Work order:
Your task is to gather the lines below that hold the string "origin".

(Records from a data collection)
_ _ _ _ _ _ _

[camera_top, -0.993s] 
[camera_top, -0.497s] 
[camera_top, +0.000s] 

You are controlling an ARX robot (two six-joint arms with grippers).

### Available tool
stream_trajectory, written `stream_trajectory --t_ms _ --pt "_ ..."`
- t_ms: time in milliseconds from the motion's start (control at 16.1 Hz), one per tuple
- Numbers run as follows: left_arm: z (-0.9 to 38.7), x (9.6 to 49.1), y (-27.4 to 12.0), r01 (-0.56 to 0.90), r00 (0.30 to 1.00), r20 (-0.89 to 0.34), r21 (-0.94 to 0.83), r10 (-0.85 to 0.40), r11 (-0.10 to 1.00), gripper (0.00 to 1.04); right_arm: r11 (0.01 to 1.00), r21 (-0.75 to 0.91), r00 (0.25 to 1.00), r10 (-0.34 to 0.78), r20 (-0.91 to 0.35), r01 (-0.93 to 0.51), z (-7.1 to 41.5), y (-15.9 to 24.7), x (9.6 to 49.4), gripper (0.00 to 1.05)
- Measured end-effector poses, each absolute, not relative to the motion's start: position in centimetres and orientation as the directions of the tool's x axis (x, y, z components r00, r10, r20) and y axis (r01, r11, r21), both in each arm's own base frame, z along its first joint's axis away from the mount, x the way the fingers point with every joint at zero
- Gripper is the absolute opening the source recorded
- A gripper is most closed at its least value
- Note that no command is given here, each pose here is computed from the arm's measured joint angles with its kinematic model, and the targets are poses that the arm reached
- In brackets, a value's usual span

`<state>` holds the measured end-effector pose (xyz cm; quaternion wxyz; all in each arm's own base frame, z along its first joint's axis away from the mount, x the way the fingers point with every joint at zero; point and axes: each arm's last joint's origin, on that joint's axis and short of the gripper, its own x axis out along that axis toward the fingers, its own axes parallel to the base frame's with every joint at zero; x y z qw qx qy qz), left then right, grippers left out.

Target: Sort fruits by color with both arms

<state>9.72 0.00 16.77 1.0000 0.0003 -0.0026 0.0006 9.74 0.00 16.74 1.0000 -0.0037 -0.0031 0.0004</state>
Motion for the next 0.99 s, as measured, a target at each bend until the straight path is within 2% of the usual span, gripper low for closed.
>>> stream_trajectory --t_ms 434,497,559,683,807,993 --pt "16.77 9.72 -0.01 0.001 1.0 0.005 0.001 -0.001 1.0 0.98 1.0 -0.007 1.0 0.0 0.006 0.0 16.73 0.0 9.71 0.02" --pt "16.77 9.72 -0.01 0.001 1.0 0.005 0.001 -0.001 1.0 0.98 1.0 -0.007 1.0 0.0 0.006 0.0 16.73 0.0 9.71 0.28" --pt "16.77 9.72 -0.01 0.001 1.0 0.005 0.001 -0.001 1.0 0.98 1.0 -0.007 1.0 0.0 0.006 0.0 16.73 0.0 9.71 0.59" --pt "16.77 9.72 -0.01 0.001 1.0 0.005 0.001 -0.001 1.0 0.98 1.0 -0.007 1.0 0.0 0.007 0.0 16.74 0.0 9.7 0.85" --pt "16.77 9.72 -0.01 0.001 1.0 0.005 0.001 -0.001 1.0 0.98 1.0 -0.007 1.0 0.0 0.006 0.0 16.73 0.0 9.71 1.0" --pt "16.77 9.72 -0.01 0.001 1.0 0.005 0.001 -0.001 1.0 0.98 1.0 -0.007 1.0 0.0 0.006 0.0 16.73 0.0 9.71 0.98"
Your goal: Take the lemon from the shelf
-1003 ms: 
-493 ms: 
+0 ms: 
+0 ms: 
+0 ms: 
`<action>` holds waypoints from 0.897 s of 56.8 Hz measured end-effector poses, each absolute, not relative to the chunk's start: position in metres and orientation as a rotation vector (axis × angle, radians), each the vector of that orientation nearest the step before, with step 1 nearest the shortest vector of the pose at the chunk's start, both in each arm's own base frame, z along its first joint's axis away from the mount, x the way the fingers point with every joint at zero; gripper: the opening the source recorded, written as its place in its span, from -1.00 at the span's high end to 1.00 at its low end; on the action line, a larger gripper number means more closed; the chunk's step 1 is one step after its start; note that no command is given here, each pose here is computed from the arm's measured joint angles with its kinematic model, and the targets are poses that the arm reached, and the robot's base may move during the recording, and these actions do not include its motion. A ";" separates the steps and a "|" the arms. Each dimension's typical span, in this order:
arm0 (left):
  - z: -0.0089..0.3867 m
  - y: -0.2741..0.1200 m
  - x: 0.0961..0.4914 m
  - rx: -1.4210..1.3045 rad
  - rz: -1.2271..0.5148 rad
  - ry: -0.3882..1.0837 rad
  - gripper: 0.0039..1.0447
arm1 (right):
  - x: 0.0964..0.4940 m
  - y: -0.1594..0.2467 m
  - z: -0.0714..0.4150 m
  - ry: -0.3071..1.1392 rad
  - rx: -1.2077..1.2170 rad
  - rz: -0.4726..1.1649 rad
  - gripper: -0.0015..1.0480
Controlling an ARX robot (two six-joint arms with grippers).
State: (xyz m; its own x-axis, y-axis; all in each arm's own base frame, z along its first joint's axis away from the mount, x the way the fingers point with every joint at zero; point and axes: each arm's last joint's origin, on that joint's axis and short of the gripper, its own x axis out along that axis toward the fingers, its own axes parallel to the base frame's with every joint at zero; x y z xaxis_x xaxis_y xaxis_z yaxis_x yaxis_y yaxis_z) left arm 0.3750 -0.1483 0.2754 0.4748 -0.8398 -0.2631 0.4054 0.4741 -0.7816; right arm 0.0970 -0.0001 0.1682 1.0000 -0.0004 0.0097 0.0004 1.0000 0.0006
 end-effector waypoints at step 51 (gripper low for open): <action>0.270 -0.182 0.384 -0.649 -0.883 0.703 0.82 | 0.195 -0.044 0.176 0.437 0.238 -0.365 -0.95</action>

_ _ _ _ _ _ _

Exercise response:
`<state>` holds the measured end-effector pose (xyz cm; quaternion wxyz; all in each arm's own base frame, z along its first joint's axis away from the mount, x the way the fingers point with every joint at zero; point and axes: each arm's last joint's origin, on that joint's axis and short of the gripper, its own x axis out along that axis toward the fingers, its own axes parallel to the base frame's with every joint at zero; x y z qw qx qy qz), left then right, grippers left out.
State: (xyz m; its own x-axis, y-axis; all in each arm's own base frame, z along its first joint's axis away from the mount, x the way the fingers point with every joint at zero; point and axes: each arm's last joint's origin, on that joint's axis and short of the gripper, its own x axis out along that axis toward the fingers, its own axes parallel to the base frame's with every joint at zero; x y z xaxis_x xaxis_y xaxis_z yaxis_x yaxis_y yaxis_z) left arm 0.3750 -0.1483 0.2754 0.4748 -0.8398 -0.2631 0.4054 0.4741 -0.7816; right arm 0.0970 -0.0001 0.1682 1.0000 -0.0004 0.0097 0.0004 1.0000 0.0006

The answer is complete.